Another symptom commonly investigated in this literature related to VR use was distress, which was measured in 5 of the 13 included articles (3 adult studies and 2 pediatric studies) in 268 patients. In adults, distress was measured with the Symptom Distress Scale instrument in 3 studies conducted by Schneider et al,26–28 whereas in children researchers used observational instruments,24,25 including the Children’s Hospital of Eastern Ontario Pain Scale and the Observational Scale of Behavioral Distress. Of the 5 studies that evaluated this symptom, 3 showed improvement in distress following a VR intervention (2 pediatric RCTs24,25 in mixed cancer populations and 1 cross-over design in adult breast cancer patients28), all of which used VR for distraction during painful medical procedures or a chemotherapy infusion. In the 2004 study by Schneider and colleagues,28 although they did find a significant improvement in distress immediately following the VR intervention (effect size = 0.3), this effect did not persist 2 days after the intervention. Importantly, in the RCT by Gershon et al,24 they used a behavioral pain scale to assess child distress, which seems an inappropriate choice for measurement of this symptom. Two other studies performed by the Schneider group26,27 had nonsignificant distress findings following immersive VR interventions, though they reported an improvement trend in both experiments. In addition to small sample sizes and lack of power, another limitation to studies evaluating distress that could affect findings is the specific content chosen for the VR interventions.
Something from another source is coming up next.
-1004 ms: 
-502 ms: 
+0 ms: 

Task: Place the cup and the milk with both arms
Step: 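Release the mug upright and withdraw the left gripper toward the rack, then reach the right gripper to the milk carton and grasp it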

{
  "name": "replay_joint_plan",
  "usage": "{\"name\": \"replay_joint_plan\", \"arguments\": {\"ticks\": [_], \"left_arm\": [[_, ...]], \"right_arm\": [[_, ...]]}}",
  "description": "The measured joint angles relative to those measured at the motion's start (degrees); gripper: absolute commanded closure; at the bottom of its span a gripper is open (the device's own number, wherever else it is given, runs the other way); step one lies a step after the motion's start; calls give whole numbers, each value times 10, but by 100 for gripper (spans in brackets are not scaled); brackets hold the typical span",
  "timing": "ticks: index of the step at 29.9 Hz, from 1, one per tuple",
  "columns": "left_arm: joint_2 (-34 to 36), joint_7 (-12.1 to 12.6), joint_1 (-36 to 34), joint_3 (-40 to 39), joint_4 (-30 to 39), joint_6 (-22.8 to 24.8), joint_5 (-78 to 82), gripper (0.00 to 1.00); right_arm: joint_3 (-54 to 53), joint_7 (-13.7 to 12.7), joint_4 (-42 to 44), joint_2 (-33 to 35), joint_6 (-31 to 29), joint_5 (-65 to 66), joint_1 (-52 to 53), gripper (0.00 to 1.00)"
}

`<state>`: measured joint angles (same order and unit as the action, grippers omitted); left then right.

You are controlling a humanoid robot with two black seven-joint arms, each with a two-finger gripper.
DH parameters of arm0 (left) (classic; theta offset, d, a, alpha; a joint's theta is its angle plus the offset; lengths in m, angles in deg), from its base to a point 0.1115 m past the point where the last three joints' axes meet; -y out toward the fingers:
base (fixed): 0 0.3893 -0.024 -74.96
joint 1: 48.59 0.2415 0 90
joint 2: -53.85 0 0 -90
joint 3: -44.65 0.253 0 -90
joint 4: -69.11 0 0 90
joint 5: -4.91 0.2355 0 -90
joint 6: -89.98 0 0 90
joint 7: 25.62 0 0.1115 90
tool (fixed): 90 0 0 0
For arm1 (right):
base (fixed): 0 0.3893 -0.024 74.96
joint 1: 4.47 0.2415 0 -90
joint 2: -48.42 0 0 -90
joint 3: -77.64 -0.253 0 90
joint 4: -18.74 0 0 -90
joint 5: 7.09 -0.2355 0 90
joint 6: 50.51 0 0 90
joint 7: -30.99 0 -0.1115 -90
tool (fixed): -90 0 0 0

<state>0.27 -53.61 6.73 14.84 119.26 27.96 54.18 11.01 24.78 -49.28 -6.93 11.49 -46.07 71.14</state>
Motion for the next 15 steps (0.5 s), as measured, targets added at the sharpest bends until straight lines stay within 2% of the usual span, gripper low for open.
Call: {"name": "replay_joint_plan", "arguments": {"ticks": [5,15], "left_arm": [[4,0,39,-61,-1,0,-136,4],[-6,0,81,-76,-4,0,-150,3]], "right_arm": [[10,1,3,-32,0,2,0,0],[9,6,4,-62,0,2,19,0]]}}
For example, the Schneider group had more stimulating, intellectual content that allowed participants to solve mysteries and learn about history, whereas other researchers tended to incorporate content aimed at relaxation.

Other symptoms

In addition to anxiety, pain, and distress, other symptoms assessed in relation to a VR intervention included depression and mood, as well as fatigue. Four of the 13 studies (3 adult studies in primarily breast cancer and 1 pediatric study with a mixed tumor population) analyzed the effects of VR use on depression and mood in 196 patients. For adults, there was 1 feasibility study31 and 2 pretest-posttest designs,29,30 whereas the single pediatric study also had a pretest-posttest design.22 Even though all 4 of these studies reported significant improvement in depressive symptoms and mood, only the study by Li et al22 reported reliable findings. In this pediatric study, they found that the VR group had fewer depressive symptoms 7 days after admission following several VR sessions during the week, with a moderate effect size reported (η 2 = 0.06). In the 3 adult studies, they did not report adequate statistical data to substantiate their claims that VR could improve mood for patients.29–31 Fatigue was a symptom evaluated solely by the Schneider group in 4 of the 13 studies, which included 3 cross-over designs26–28 and 1 secondary data analysis33 of 3 larger trials, all of which were conducted in adult solid-tumor populations (primarily breast cancer) and included a total of 296 patients. These 4 studies were more homogeneous because they were conducted by the same researchers, so as a result their patient populations and study designs were quite similar and their findings more comparable. Of these 4 studies, only the 2004 study28 found a significant reduction in fatigue immediately following the VR intervention (effect size = 0.41), though similar to distress, this effect did not persist 2 days later. The remaining 3 studies had nonsignificant findings for VR’s effect on fatigue during chemotherapy sessions. A key limitation of these studies was that participants might not have had high fatigue at baseline, which was noted in one study,33 therefore the VR intervention was unlikely to reduce that symptom by any significant amount. Additionally, the specific VR content the researchers chose in these studies might not have been an appropriate choice to improve affective symptoms.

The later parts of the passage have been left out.